For this task, copy all of the data below exactly and skip the pictures.

BEGIN Data block

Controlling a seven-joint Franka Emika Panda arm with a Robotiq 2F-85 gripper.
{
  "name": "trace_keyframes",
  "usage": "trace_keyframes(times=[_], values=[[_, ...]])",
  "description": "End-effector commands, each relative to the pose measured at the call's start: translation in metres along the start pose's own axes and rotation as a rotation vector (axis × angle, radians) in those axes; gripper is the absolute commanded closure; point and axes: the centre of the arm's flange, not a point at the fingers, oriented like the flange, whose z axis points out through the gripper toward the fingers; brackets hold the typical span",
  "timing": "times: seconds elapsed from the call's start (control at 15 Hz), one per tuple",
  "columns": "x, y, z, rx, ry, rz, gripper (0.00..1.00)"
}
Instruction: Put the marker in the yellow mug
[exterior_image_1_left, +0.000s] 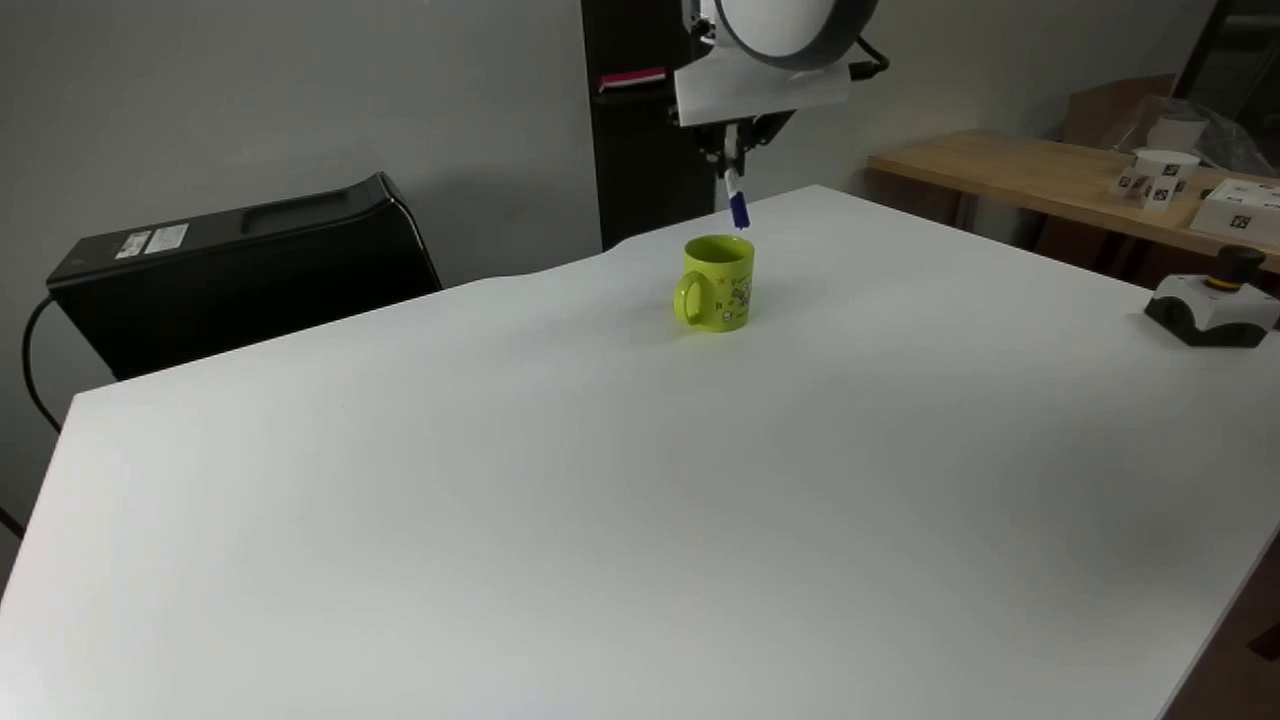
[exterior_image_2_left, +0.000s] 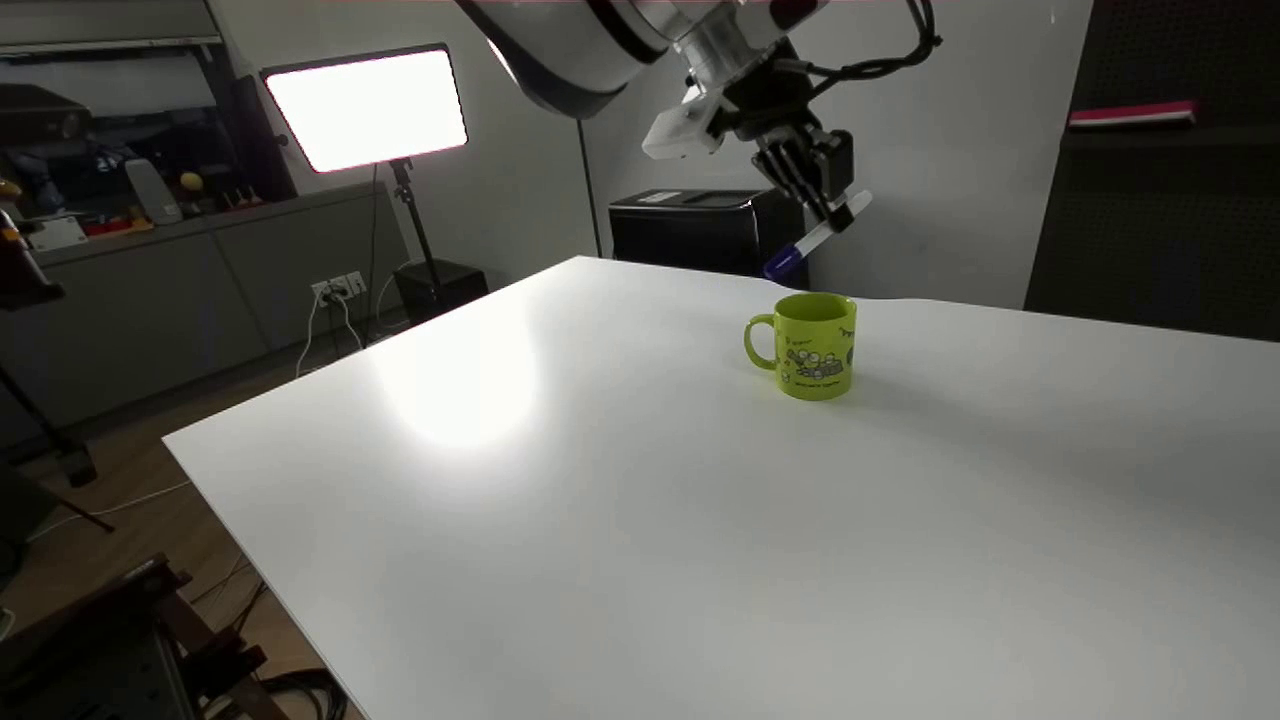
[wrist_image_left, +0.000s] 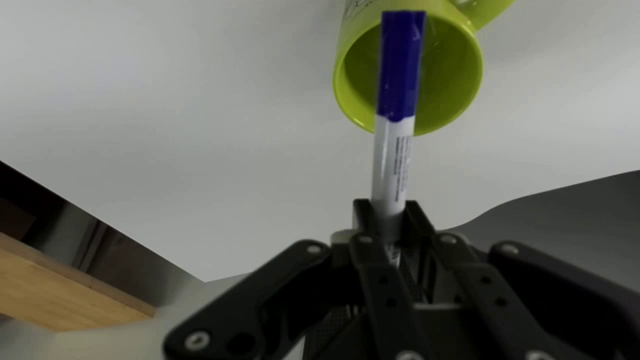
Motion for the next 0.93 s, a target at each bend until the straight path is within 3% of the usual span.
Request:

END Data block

Solved exercise:
Controlling a seven-joint Franka Emika Panda arm with a Robotiq 2F-85 gripper.
{
  "name": "trace_keyframes",
  "usage": "trace_keyframes(times=[_], values=[[_, ...]])",
  "description": "End-effector commands, each relative to the pose measured at the call's start: translation in metres along the start pose's own axes and rotation as a rotation vector (axis × angle, radians) in those axes; gripper is the absolute commanded closure; point and axes: the centre of the arm's flange, not a point at the fingers, oriented like the flange, whose z axis points out through the gripper toward the fingers; brackets hold the typical span",
  "timing": "times: seconds elapsed from the call's start (control at 15 Hz), one per tuple",
  "columns": "x, y, z, rx, ry, rz, gripper (0.00..1.00)"
}
Instruction: Put the marker in the yellow mug
[exterior_image_1_left, +0.000s] 
[exterior_image_2_left, +0.000s] 
[wrist_image_left, +0.000s] 
Motion for the next 0.93 s, a target at each bend until the straight path is within 3% of the usual span.
Request:

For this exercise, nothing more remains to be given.